Santa Seguridad de la Sierra

Una sirena pulsante. Un portón corredizo que se abre. La trompa de una 4x4 que se desliza suavemente hacia la calle. Adentro, la familia todavía dormida. Afuera, la ciudad que amanece. El vidrio del conductor baja y una voz saluda secamente: “Buenos días”; el hombre soñoliento que en breve terminará su turno responde: “Buenos días, señor”. El portón hace su camino en reversa y protege el caserón de la curiosidad externa. La sirena guarda silencio hasta la próxima apertura. La camioneta se aleja. El hombre soñoliento es relevado y emprende su camino a casa, en la periferia; en doce horas regresará a relevar a su relevo.

El calor agobiante concentrado en las casillas de seguridad empuja los cuerpos al exterior; el sol cumple su tarea curtiendo las pieles, dejando en ellas un rastro permanente. Una libreta recogerá el registro de cada evento, cada visita, cada cosa extraña que ocurra alrededor de la propiedad y en qué horario tuvo lugar.

Así transcurren los días; a menos novedades, más tranquilidad.

En Santa Cruz de la Sierra, la ciudad más pujante de Bolivia, la seguridad de los ricos está en manos de los pobres; que trabajan doce horas; que no tienen descanso salvo algún domingo salteado: dos días al mes; que viajan ida y vuelta a los suburbios a cambio de un sueldo inferior al mínimo legal; que no tienen cobertura de salud ni seguro por accidentes.

Donde nadie los ve, porque en esas calles no se acostumbra caminar.

Santa Seguridad de la Sierra

A pounding siren sounds. The gate opens. A big 4x4 slowly slides out into the street. Inside the family still sleeps. Outside, the sun starts rising. The drivers window rolls down and a dry voice says "Good morning; the tired man that soon will finish his night shift answers "Good morning, sir". The gate closes and protects the privacy from outside looks. The siren stops until the next time while the truck slowly goes away. The sleepy guard chenges shift and starts his way home, into the suburbs; twelve hours from now he will be back to start his shift again.

The suffocating heat concentrated in the small booth pushes the bodies to the outside; the sun fulfills his goal by cracking the skins, leaving a permanent trail in them. A small notebook will record any event, any visit, anything out of the ordinary that happens around the property.

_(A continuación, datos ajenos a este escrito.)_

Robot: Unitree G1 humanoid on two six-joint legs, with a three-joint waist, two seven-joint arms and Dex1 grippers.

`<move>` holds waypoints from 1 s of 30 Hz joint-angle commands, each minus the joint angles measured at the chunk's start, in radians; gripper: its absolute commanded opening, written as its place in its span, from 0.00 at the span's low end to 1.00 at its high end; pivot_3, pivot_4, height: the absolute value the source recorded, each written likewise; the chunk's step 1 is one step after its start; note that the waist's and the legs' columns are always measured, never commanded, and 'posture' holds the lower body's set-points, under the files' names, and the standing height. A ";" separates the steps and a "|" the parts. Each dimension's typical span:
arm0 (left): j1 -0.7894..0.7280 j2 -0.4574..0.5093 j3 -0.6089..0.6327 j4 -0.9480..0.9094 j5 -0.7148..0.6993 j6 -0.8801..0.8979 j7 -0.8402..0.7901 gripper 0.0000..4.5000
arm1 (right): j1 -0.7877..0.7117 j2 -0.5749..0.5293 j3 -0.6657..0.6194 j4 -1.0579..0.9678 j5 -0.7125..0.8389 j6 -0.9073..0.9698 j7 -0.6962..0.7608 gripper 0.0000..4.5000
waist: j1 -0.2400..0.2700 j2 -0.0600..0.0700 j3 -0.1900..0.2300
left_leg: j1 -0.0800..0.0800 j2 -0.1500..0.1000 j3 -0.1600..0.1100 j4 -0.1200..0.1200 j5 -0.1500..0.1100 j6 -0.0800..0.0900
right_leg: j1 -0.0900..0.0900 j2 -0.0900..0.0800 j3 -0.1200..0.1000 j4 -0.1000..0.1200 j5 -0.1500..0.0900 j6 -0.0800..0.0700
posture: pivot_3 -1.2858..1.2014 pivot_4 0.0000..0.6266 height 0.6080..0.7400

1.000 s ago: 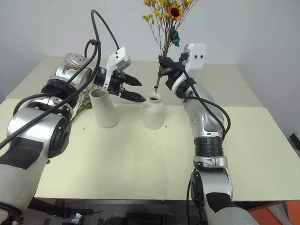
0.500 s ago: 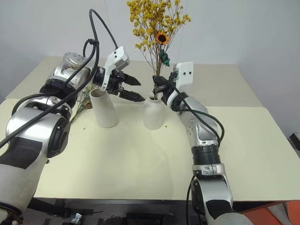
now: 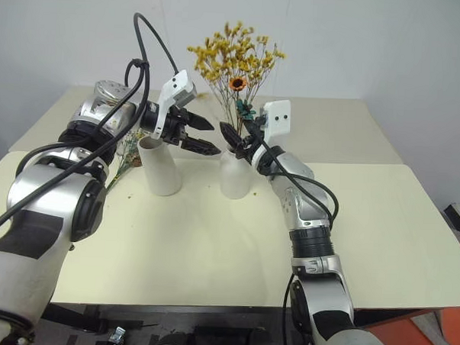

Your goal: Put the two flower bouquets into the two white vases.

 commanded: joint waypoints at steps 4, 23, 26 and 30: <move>-0.004 0.017 0.025 -0.028 -0.011 -0.023 -0.007 1.00 | 0.040 -0.045 0.011 -0.182 0.010 0.066 0.014 0.99 | 0.000 0.000 0.000 | 0.000 0.000 0.000 0.000 0.000 0.000 | 0.000 0.000 0.000 0.000 0.000 0.000 | 0.52 0.24 1.00; 0.116 0.115 0.056 -0.235 -0.066 0.038 -0.078 1.00 | 0.211 -0.183 -0.004 -0.470 0.080 0.281 0.040 0.99 | 0.001 0.000 0.000 | 0.001 0.000 0.000 0.000 0.000 0.000 | 0.000 0.000 0.000 -0.003 -0.001 0.001 | 0.52 0.24 1.00; 0.166 0.159 0.070 -0.334 -0.087 0.093 -0.092 1.00 | 0.229 -0.218 -0.007 -0.518 0.114 0.314 0.084 0.99 | -0.001 0.000 0.000 | 0.001 0.000 0.000 0.000 0.000 0.000 | 0.000 0.000 0.000 -0.003 0.000 0.000 | 0.52 0.24 1.00; 0.267 0.236 0.095 -0.514 -0.124 0.224 -0.070 1.00 | 0.256 -0.311 -0.023 -0.617 0.228 0.423 0.185 0.99 | 0.000 0.000 0.000 | 0.001 0.001 0.000 0.000 0.000 0.000 | 0.000 0.000 0.000 -0.003 0.000 0.000 | 0.52 0.24 1.00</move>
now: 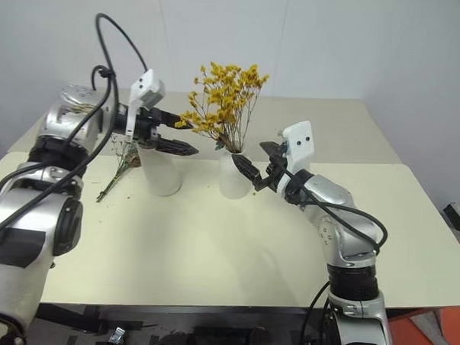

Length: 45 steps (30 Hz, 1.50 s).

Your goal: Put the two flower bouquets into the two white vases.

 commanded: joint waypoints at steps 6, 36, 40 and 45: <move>0.250 0.167 0.106 -0.504 -0.069 0.444 0.199 1.00 | -0.011 -0.209 -0.030 -0.170 0.273 0.271 0.176 0.99 | 0.003 0.000 0.000 | 0.001 0.000 0.000 0.000 0.000 0.000 | 0.001 0.000 0.000 0.000 0.000 0.000 | 0.52 0.24 1.00; -0.039 0.189 0.007 -0.054 -0.012 0.852 0.786 1.00 | -0.577 -0.078 0.095 0.237 0.390 0.751 0.152 0.99 | 0.004 0.000 0.000 | 0.003 0.000 0.000 0.000 0.000 0.000 | 0.001 0.000 0.000 0.001 -0.001 0.000 | 0.52 0.24 1.00; -0.122 0.154 -0.032 0.149 0.029 0.789 0.795 1.00 | -0.637 -0.049 0.088 0.293 0.376 0.801 0.138 0.99 | 0.005 0.000 0.000 | 0.001 0.000 0.000 0.000 0.000 0.000 | 0.000 -0.001 0.000 0.001 0.000 -0.001 | 0.52 0.24 1.00; -0.145 0.111 -0.036 0.300 0.067 0.691 0.841 1.00 | -0.645 -0.030 0.087 0.289 0.368 0.817 0.128 0.99 | 0.005 0.000 0.000 | -0.001 -0.001 0.000 0.000 0.000 0.000 | -0.002 -0.001 -0.001 0.005 0.000 0.000 | 0.52 0.24 1.00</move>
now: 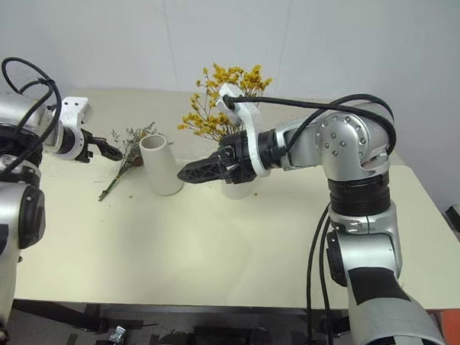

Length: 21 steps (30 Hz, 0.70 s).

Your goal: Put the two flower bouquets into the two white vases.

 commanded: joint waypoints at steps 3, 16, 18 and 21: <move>-0.026 -0.026 0.024 0.109 0.030 -0.133 0.076 1.00 | -0.030 0.014 -0.034 -0.023 -0.004 0.017 -0.007 0.99 | 0.000 0.000 0.000 | -0.001 0.000 0.000 0.000 0.000 0.000 | -0.001 0.000 0.000 0.000 0.000 0.000 | 0.52 0.24 1.00; 0.030 -0.100 0.131 0.195 0.013 -0.309 0.211 1.00 | -0.001 0.005 -0.063 -0.069 0.013 0.058 -0.036 0.99 | 0.000 0.000 0.000 | -0.001 0.000 0.000 0.000 0.000 0.000 | -0.001 0.000 0.000 0.001 0.000 0.000 | 0.52 0.24 1.00; 0.044 -0.104 0.151 0.199 0.009 -0.322 0.239 1.00 | 0.005 -0.005 -0.066 -0.080 0.018 0.058 -0.043 0.99 | -0.001 0.000 0.000 | -0.002 0.000 0.000 0.000 0.000 0.000 | -0.001 0.000 -0.001 0.001 0.000 0.000 | 0.52 0.24 1.00; 0.067 -0.111 0.180 0.205 0.003 -0.337 0.292 1.00 | 0.012 -0.016 -0.070 -0.088 0.028 0.058 -0.053 0.99 | -0.002 0.000 0.000 | -0.002 0.000 0.000 0.000 0.000 0.000 | -0.002 0.000 0.000 0.001 0.000 0.000 | 0.52 0.24 1.00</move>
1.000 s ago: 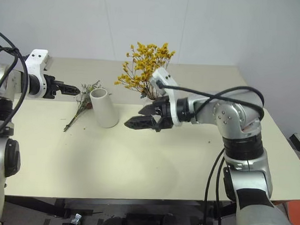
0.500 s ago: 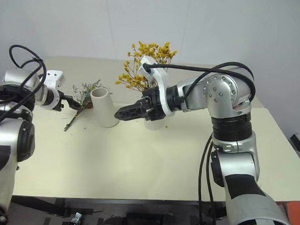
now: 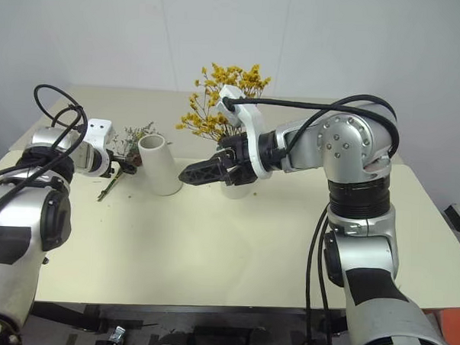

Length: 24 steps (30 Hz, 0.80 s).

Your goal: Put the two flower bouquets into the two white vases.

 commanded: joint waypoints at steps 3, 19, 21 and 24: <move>0.021 -0.002 0.046 -0.004 -0.004 -0.030 0.084 1.00 | 0.002 -0.030 -0.033 -0.047 0.046 0.008 -0.015 0.99 | 0.001 0.000 0.000 | 0.000 0.000 0.000 0.000 0.000 0.000 | 0.000 0.000 0.000 0.000 0.000 0.000 | 0.52 0.24 1.00; 0.067 -0.008 0.094 -0.005 -0.012 0.022 0.110 0.38 | 0.013 -0.044 -0.042 -0.054 0.096 0.008 -0.070 1.00 | 0.001 0.000 0.000 | -0.001 0.000 -0.001 0.000 0.000 0.000 | 0.000 0.000 -0.001 0.000 0.000 0.000 | 0.52 0.24 1.00; 0.068 -0.007 0.098 -0.006 -0.011 0.029 0.108 0.26 | 0.016 -0.047 -0.043 -0.056 0.101 0.008 -0.072 1.00 | 0.000 -0.001 0.000 | -0.001 0.000 -0.001 0.000 0.000 0.000 | 0.000 0.000 -0.001 0.000 0.000 0.000 | 0.52 0.24 1.00; 0.064 0.000 0.096 -0.008 -0.005 0.042 0.096 0.06 | 0.019 -0.054 -0.042 -0.059 0.108 0.008 -0.068 1.00 | -0.002 0.000 0.000 | -0.001 0.000 -0.001 0.000 0.000 0.000 | 0.000 0.000 -0.001 0.000 0.000 0.000 | 0.52 0.24 1.00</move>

And so the days pass; the less events, the more peace.

In Santa Cruz de la Sierra, the most thriving economy in Bolivia, security of the richest is in the hands of the poorest. They work twelve hours a day, six days a week and travel in and out the suburbs everyday making less than the minimum salary without health or occupation risk insurance.

There they are. Everyday. Where no one sees them. Where no one notices them. Because people never walk around these streets.